XenCenter let us create resource pools and assign XenServer hosts to those pools. And here's what we liked most: Citrix has implemented a Clustered Management Layer. That means no more dedicated, single-point-of-failure management server; any host in a resource pool can be promoted to the role of XenCenter host. Copies of system information, performance data, and logs are distributed across member servers. This greatly increases the utility of the high-availability feature set.
ACCESS IN A JIFFY
XenCenter offers quick access to a console view, storage assignments, network, performance, logs, and general information. Admins can create custom data fields and tags for individual virtual machines; tagging is a drop-down item under the General tab. This is useful as your VM count rises, giving admins flexibility in searching, sorting, or modifying VMs based on site-driven custom terms.
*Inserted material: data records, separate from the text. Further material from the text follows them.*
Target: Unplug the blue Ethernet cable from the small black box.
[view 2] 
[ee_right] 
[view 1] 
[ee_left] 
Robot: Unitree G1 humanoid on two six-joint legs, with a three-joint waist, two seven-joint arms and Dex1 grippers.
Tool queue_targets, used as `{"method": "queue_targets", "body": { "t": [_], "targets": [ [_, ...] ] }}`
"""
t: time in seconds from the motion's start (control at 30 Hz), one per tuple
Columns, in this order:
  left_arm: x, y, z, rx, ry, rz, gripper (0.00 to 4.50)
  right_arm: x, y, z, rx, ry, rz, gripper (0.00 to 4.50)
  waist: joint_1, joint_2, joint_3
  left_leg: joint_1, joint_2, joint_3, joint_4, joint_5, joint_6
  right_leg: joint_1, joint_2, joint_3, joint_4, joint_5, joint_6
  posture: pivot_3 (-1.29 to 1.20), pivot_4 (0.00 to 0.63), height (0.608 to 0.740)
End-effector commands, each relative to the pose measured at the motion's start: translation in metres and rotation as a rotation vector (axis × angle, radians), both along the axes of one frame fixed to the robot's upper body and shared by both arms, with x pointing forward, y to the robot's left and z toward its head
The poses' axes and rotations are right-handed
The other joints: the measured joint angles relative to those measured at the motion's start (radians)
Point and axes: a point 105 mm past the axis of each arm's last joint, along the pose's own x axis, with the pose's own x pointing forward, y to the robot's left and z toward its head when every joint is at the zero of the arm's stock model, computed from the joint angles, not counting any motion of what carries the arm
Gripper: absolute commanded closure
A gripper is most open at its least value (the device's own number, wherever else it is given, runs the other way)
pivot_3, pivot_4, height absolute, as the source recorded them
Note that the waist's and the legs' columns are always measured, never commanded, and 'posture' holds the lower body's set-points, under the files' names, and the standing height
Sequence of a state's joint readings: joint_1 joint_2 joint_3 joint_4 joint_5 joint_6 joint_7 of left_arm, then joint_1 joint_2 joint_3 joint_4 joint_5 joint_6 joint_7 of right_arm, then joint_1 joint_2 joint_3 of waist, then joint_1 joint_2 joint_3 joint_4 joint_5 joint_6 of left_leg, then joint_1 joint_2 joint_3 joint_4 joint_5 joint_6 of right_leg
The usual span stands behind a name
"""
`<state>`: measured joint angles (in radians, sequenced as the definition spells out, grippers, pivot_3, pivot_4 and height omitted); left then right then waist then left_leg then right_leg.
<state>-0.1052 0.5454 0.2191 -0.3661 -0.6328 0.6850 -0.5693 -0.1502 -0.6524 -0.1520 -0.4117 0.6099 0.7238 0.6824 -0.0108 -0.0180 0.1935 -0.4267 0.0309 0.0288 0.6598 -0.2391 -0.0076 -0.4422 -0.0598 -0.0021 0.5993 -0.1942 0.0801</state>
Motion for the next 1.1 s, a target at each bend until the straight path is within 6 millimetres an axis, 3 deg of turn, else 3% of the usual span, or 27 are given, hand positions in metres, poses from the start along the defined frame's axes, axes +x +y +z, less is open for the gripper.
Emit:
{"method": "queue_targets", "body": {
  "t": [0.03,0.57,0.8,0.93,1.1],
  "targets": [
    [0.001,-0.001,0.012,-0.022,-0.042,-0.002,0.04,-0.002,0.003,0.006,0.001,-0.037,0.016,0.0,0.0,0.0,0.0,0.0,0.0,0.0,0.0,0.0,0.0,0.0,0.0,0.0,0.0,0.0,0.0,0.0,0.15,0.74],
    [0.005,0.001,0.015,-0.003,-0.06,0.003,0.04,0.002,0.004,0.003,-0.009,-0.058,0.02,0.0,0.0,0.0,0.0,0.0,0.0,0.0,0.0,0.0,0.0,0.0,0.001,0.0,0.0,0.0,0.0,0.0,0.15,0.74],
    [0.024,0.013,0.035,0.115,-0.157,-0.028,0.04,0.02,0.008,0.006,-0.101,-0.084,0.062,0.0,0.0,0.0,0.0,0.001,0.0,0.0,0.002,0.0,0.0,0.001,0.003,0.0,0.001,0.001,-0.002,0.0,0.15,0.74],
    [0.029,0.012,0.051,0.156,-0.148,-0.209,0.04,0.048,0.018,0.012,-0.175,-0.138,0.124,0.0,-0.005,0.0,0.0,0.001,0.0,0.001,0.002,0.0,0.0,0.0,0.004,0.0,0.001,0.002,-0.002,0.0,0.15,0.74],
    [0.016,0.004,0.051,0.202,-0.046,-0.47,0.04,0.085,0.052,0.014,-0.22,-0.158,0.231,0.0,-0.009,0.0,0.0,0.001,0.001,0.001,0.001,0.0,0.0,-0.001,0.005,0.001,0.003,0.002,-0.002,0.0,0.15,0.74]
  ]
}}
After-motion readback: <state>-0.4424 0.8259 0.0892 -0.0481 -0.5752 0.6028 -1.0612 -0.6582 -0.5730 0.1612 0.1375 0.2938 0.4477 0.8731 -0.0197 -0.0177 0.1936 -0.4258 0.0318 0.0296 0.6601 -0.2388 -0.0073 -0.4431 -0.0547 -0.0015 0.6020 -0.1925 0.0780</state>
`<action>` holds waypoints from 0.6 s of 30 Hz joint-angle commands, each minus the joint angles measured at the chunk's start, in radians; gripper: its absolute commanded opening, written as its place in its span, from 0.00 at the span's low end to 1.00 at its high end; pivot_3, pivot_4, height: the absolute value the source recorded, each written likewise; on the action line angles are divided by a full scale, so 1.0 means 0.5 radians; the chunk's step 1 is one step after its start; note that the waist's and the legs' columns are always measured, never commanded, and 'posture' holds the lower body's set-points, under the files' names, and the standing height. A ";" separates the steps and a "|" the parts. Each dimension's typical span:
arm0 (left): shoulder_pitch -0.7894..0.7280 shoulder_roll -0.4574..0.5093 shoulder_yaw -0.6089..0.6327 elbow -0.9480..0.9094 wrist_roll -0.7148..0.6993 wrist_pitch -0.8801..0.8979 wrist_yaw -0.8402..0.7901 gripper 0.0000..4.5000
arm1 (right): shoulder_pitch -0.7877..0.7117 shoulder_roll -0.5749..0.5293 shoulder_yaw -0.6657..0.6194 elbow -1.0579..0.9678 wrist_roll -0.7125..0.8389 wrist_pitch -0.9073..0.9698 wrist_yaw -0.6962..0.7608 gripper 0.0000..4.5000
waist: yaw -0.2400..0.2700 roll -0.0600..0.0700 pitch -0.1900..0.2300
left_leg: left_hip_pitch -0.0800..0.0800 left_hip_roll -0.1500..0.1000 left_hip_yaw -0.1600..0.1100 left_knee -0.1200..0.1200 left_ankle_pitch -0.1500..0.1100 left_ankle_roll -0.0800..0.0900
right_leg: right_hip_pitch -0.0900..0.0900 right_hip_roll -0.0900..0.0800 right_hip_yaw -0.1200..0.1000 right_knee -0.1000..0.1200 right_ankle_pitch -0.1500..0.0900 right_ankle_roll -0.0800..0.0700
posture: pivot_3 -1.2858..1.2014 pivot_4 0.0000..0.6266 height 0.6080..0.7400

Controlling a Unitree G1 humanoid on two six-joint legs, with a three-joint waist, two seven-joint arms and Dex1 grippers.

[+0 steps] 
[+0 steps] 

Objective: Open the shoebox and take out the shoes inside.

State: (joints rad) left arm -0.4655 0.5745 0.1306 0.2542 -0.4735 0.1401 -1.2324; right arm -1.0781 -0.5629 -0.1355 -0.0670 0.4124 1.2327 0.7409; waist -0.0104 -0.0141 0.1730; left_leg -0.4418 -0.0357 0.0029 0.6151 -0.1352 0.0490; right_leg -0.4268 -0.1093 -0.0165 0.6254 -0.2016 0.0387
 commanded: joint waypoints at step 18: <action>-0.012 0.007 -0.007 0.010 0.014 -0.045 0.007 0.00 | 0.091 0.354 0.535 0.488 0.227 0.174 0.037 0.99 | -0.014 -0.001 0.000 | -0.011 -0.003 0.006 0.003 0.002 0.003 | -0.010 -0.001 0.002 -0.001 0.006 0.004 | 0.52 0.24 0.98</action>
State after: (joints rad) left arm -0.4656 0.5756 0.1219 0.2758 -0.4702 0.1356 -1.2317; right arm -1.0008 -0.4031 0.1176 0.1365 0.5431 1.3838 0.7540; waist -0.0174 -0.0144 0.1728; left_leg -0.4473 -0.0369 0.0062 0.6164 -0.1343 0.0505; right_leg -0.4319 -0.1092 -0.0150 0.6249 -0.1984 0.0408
Using resource pools or virtual machine host tools, local storage and network settings can be deployed to all running VMs.
Physical-to-virtual, or P2V, migration caused a hiccup on our 64-bit Windows 2003 app server because of, well, user error. After reading the manual, we realized having a large scratch volume (an empty volume) is a good plan, and auto-mount needs to be enabled for the P2V conversion to complete. Auto-mount allows the Xen virtual hard drive-formatted virtual disk to be recognized by the operating system so the converter can write the disk image and finish the job.
The wizard-driven P2V tool, XenConvert, provides solid error logging. The P2V conversion runs with no need to reboot; XenConvert creates a point-in-time snapshot of a running production server.
Citrix touts its XenServer as an enterprise virtualization workhorse, offering advanced features and an open source pedigree that makes it more responsive to users' needs. The latest edition of XenServer provides ease of setup, a maturing management interface, and a decent set of bundled tools for budget-strapped times.
The virtual machine host market is getting crowded. Upping the ante are VMware's newest
platform, Microsoft's bundled Hyper-V strategy, and a growing crowd of Xenand KVM-based competitors.
Enterprise-level resource pools, distributed management tools, high-availability options,
and a straightforward user interface make XenServer a compelling option for small and large shops alike. Corporate buyers may lean toward VMware for its broader base of thirdparty
support, but XenServer's performance, feature set, and pricing should appeal to many.